Crystal Meth também danifica os rins, fígado e mais
Usar a droga ilegal de cristal das drogas da rua é claramente um desastre em formação, tanto do ponto de vista físico quanto psicológico. Mas esta substância altamente viciante é uma ameaça especial para a saúde do coração, aumentando as chances de ataques cardíacos e derrames, mesmo para os jovens com dependência, bem como deixando efeitos duradouros sobre todo o sistema cardiovascular.
Anfetaminas
Cristal meth (abreviação de metanfetamina) pertence à classe de drogas conhecidas como anfetaminas, estimulantes que têm usos médicos legítimos e usos ilícitos. A droga se assemelha a minúsculos cristais de gelo ou balas, e pode ser inalada, fumada ou injetada, produzindo potências rápidas e poderosas que a tornam viciante.
De acordo com a Pesquisa Nacional sobre o Consumo de Drogas e Saúde, de 2007, cerca de 529.000 americanos usam metanfetaminas, uma parcela significativa dos 20 milhões de pessoas com 12 anos ou mais que tomam drogas ilícitas. Cerca de 5% dos estudantes do ensino médio usaram crystal meth - também chamado "crank", "tweak", "ice" ou "glass", entre outros - pelo menos uma vez.
Danos no Coração Causados por Crystal Meth
A metanfetamina é prejudicial para muitas áreas do corpo - incluindo o cérebro, os rins e o fígado - mas o dano cardíaco pode ser extenso. O uso de cristal pode causar sintomas como batimento cardíaco irregular (arritmia) , pulso rápido, pressão alta, inflamação dos pequenos vasos sangüíneos próximos ao cérebro e / ou inflamação do revestimento do coração (endocardite).
A pesquisa indicou que os abusadores de metanfetamina têm um risco significativamente maior de ataques cardíacos e derrames devido a esse dano. Os cientistas que examinaram dados de mais de 3 milhões de pacientes do hospital do Texas com idades entre 18 e 44 anos encontraram uma ligação entre o ataque cardíaco e o uso de anfetaminas e o relataram em 2008 na revista Drug and Alcohol Dependence .

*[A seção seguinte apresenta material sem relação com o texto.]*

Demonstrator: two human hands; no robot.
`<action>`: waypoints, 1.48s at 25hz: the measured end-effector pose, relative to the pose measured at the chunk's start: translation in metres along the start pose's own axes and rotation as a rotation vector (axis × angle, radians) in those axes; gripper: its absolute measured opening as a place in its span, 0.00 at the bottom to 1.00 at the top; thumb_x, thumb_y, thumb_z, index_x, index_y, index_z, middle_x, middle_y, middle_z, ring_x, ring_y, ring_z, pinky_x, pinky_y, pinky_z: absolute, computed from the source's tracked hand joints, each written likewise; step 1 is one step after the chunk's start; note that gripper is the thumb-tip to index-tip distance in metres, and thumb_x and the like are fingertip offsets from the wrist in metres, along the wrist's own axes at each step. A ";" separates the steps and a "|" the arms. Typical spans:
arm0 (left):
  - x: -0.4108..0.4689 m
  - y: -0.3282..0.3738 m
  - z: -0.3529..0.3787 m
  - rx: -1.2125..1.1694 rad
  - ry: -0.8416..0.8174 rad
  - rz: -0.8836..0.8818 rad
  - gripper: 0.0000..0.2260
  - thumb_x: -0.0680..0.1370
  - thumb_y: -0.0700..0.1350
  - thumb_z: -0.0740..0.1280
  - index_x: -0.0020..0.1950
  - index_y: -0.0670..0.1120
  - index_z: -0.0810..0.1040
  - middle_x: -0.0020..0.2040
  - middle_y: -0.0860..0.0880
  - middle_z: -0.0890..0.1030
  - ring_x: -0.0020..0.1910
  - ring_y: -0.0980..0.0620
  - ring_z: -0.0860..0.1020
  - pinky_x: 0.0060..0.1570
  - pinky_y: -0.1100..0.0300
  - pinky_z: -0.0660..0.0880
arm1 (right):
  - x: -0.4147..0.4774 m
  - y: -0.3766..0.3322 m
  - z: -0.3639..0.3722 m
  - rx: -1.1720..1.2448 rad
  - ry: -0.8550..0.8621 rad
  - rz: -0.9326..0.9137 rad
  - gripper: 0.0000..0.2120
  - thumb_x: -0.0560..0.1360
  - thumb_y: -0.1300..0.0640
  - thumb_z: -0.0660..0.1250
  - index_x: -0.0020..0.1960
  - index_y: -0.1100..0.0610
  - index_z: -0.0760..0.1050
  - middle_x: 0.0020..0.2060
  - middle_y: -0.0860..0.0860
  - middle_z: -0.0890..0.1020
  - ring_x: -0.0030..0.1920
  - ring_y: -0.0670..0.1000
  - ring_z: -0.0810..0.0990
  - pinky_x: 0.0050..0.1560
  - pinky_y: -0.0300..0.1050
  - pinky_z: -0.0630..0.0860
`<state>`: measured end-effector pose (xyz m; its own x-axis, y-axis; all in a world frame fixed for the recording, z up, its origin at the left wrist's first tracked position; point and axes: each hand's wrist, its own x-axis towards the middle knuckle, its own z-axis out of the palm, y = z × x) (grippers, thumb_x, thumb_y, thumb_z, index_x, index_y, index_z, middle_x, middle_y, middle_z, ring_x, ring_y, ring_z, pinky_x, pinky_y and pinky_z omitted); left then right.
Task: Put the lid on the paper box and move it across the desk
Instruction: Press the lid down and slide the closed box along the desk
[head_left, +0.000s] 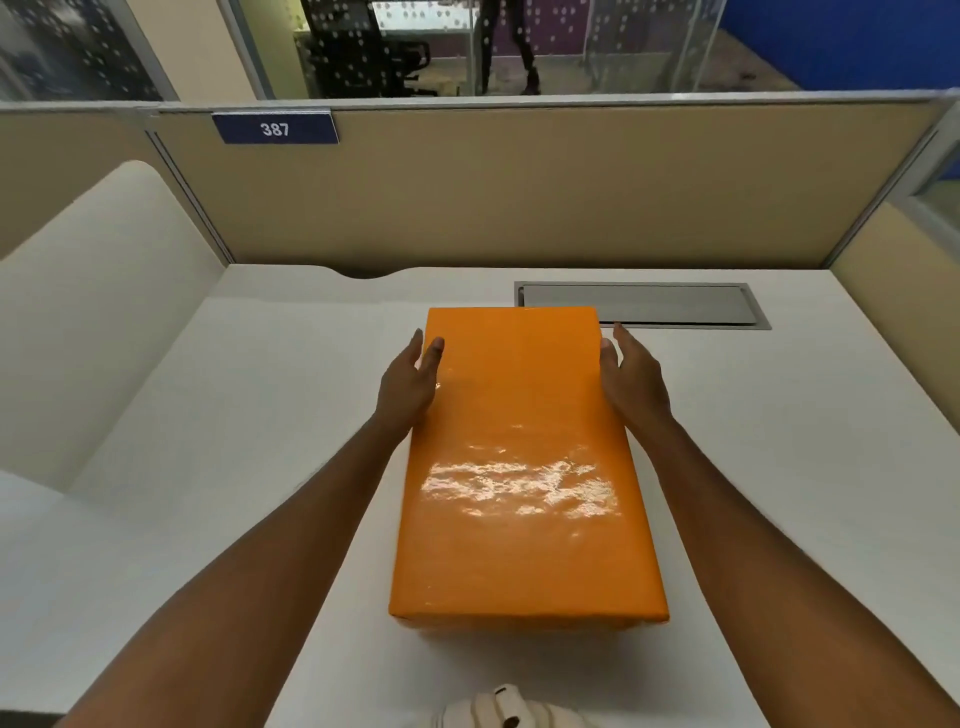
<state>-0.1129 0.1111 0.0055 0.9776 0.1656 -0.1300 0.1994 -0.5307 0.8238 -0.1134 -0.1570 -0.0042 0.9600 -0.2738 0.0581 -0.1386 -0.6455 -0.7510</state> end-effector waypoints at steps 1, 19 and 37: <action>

Coma desencadeado por cristais e parada cardíaca
Usando os mesmos dados, os cientistas que escrevem para o Archives of General Psychiatry determinaram que os usuários de anfetaminas têm um aumento de cinco vezes nos derrames hemorrágicos, que ocorrem quando os vasos sangüíneos estouram dentro do cérebro. Isso porque essa droga provoca alterações perigosas da pressão arterial, juntamente com espasmos e inflamação dos vasos sanguíneos, o que pode levar a um ou ambos os resultados. Uma overdose de metanfetamina pode causar coma ou parada cardíaca.

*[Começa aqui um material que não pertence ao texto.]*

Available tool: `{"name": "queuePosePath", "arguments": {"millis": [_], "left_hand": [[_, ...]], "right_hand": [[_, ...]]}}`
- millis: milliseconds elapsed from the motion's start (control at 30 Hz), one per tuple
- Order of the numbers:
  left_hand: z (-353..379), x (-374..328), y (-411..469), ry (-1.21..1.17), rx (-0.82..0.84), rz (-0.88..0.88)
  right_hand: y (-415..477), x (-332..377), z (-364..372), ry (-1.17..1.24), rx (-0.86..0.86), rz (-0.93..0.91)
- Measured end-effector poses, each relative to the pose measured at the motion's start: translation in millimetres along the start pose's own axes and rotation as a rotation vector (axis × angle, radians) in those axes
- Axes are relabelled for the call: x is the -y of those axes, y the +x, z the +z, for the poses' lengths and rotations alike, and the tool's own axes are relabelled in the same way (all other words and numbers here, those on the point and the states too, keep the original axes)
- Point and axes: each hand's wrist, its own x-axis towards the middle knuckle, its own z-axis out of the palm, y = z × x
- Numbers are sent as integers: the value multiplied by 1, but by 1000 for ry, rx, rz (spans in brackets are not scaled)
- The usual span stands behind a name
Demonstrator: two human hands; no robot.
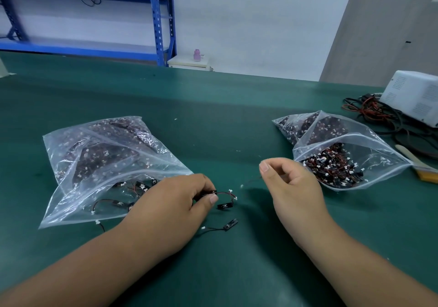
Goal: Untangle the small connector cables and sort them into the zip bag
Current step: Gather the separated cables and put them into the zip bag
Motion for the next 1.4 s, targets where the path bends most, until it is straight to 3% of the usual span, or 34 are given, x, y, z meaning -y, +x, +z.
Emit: {"name": "queuePosePath", "arguments": {"millis": [100,267,367,633,800,1033,1233,1400], "left_hand": [[0,0,-1,-3,4,23],[0,-3,1,-37,2,92],[0,-4,0,-52,16,119],[1,0,1,-11,-3,82],[0,-1,1,-26,-9,102],[0,-2,1,-27,22,110],[4,0,0,23,40,46],[1,-3,-1,-35,41,-9]], "right_hand": [[-6,1,-3,-215,7,-143],[-25,7,4,-478,333,-347],[-23,7,7,-522,333,-408],[-12,-2,2,-282,220,-284],[-16,5,3,-185,350,-288],[-17,10,9,-54,358,-233],[-7,9,10,-69,230,-154],[5,2,8,-427,193,-112]]}}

Algumas das consequências físicas do uso de metanfetamina para o sistema cardiovascular são irreversíveis, mesmo se os agressores conseguirem acabar com o hábito. Os danos nos vasos sanguíneos no cérebro foram observados entre os ex-usuários, mesmo anos após terem parado de tomar o medicamento. Uma vez que os cientistas ainda não podem oferecer qualquer maneira de reduzir os danos, os riscos a longo prazo de acidente vascular cerebral para essas pessoas permanecem maiores do que o normal.
Sinais de cristal Meth está sendo usado
Os sinais de uso de metanfetamina incluem alterações na dentição, insônia, irritabilidade, aumento da sensibilidade ao ruído, diminuição do apetite, nervosismo e tremores.
Fontes
"Série de Relatórios de Pesquisa: Uso e Dependência de Metanfetaminas." drugabuse.gov . 22 de julho de 2008. Instituto Nacional sobre Abuso de Drogas.
5 de novembro de 2008
"Resultados da Pesquisa Nacional sobre o Uso de Drogas e Saúde em 2007". samhsa.gov. Set. 2008. Administração de Serviços de Abuso de Substâncias e Saúde Mental. 3 de novembro de 2008
"Dicas para os adolescentes: a verdade sobre as anfetaminas". samhsa.gov . 2008. Abuso de Substâncias e Administração de Serviços de Saúde Mental. 3 de novembro de 2008
Westover, Arthur N., Paul A. Nakonezny e Robert W. Haley. "Infarto agudo do miocárdio em jovens adultos que abusam de anfetaminas". Dependência de Drogas e Álcool 96 (2008) 49-56. 3 de novembro de 2008
Westover, Arthur N., Susan McBride e Robert W. Haley. "Acidente vascular cerebral em adultos jovens que abusam de anfetaminas ou cocaína". Arquivos da psiquiatria geral 64: 4 (2007) 495-502.